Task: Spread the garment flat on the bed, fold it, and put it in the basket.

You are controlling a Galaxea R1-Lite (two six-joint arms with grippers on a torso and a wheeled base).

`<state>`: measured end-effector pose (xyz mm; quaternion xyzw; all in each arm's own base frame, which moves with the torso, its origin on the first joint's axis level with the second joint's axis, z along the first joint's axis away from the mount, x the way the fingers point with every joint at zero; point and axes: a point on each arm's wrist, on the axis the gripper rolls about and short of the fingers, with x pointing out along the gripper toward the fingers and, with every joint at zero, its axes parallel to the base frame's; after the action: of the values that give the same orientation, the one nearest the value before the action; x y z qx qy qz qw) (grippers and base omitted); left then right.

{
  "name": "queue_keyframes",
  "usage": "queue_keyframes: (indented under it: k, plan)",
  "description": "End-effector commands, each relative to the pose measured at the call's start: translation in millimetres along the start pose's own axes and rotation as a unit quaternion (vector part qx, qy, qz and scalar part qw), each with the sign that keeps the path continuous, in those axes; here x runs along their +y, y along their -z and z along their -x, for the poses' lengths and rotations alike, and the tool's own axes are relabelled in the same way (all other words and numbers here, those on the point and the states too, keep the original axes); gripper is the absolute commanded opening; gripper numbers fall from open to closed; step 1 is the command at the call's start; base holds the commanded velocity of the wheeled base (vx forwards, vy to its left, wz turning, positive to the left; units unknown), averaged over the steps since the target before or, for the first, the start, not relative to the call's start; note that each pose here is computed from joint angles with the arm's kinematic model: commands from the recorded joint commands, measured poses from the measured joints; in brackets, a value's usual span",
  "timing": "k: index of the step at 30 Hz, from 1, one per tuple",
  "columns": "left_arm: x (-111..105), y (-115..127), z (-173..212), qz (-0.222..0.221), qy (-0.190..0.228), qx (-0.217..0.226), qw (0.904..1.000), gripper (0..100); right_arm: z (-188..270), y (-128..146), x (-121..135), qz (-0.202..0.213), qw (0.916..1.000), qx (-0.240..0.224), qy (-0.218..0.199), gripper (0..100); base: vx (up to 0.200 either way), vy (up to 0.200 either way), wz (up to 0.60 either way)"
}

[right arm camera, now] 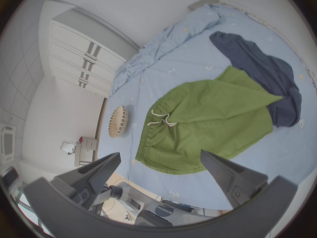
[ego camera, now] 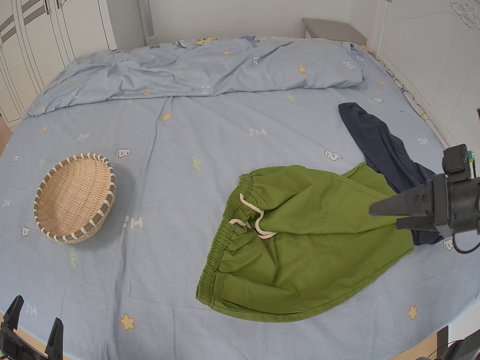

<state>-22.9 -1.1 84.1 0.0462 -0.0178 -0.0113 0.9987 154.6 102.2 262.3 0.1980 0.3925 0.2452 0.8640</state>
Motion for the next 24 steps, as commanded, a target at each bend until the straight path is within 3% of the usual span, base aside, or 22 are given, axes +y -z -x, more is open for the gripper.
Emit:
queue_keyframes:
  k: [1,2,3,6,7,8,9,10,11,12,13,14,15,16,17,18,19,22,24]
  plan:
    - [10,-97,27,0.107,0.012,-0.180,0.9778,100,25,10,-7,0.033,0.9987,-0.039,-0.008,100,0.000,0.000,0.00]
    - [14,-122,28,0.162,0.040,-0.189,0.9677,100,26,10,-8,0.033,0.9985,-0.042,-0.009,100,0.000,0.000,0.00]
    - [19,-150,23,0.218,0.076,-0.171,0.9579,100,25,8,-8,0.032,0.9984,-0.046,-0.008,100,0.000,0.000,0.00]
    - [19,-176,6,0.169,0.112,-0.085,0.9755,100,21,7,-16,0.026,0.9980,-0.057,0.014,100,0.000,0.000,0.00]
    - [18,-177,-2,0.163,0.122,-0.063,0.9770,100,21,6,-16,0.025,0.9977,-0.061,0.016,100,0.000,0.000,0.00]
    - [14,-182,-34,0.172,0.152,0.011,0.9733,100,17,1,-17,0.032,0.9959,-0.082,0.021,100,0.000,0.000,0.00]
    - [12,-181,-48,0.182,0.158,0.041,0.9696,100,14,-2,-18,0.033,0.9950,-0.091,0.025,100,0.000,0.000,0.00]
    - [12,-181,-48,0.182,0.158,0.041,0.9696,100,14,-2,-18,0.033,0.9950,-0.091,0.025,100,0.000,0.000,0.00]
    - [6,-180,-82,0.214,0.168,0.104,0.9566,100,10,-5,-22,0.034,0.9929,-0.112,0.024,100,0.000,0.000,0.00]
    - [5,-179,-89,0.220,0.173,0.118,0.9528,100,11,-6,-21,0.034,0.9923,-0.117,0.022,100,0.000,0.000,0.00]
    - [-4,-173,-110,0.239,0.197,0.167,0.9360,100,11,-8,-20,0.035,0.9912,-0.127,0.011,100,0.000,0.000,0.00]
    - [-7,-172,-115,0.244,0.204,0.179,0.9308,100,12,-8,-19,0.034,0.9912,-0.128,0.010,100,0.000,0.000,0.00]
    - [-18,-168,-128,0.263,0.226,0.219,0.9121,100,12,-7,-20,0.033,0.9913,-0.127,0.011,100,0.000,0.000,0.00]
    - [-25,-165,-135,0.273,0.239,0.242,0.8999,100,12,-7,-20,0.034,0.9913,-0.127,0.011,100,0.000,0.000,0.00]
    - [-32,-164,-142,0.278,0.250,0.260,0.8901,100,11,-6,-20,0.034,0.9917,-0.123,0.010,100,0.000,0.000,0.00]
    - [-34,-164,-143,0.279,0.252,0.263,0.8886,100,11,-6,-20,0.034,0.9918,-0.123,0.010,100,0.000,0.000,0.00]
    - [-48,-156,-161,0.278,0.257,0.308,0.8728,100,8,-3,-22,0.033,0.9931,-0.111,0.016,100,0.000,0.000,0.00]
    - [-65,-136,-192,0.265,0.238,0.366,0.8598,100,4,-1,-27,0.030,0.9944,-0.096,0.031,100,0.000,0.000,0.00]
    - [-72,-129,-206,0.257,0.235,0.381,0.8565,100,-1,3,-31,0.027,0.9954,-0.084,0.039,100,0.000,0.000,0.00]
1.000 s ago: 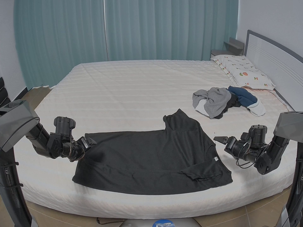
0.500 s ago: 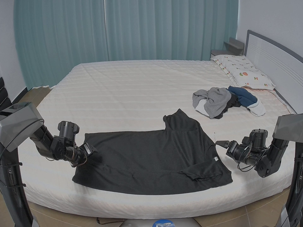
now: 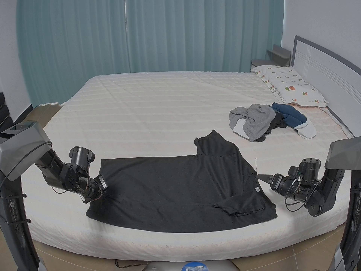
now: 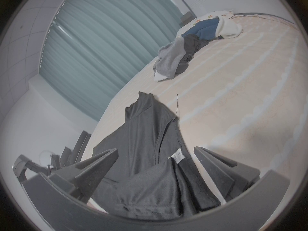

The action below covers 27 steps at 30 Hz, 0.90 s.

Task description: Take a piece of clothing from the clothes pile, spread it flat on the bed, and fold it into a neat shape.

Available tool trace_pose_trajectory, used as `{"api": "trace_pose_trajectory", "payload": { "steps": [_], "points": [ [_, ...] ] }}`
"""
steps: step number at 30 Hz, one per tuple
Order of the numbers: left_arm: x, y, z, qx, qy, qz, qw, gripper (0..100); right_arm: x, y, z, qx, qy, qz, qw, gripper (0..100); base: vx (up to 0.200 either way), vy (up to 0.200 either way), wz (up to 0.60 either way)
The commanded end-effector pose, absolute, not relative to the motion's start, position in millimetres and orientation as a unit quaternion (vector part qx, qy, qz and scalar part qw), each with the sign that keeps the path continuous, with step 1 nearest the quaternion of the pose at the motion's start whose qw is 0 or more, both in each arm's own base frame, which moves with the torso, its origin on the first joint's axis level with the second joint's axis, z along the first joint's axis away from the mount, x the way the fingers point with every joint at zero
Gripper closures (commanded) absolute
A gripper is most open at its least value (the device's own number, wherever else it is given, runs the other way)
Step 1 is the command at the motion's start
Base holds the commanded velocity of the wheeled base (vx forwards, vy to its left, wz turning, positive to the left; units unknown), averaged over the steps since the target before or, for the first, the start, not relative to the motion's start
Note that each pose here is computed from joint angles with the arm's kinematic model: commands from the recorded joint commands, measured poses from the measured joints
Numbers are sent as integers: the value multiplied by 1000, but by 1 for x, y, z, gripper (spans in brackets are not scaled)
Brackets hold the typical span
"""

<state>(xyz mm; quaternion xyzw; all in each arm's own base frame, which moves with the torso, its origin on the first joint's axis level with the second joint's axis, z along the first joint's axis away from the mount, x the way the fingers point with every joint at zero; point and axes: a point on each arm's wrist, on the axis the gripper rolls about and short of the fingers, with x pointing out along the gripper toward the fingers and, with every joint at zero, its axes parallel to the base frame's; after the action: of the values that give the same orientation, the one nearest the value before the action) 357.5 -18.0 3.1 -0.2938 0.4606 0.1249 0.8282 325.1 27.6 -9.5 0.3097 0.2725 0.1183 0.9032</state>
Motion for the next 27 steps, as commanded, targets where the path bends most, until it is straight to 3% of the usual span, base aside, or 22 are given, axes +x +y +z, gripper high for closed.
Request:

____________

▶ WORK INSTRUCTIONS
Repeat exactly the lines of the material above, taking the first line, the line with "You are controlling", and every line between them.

▶ SOLUTION FOR THIS EXERCISE
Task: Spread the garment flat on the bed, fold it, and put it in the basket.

You are controlling a Galaxea R1-Lite (two six-joint arms with grippers on a torso and a wheeled base).

The exercise has no further content.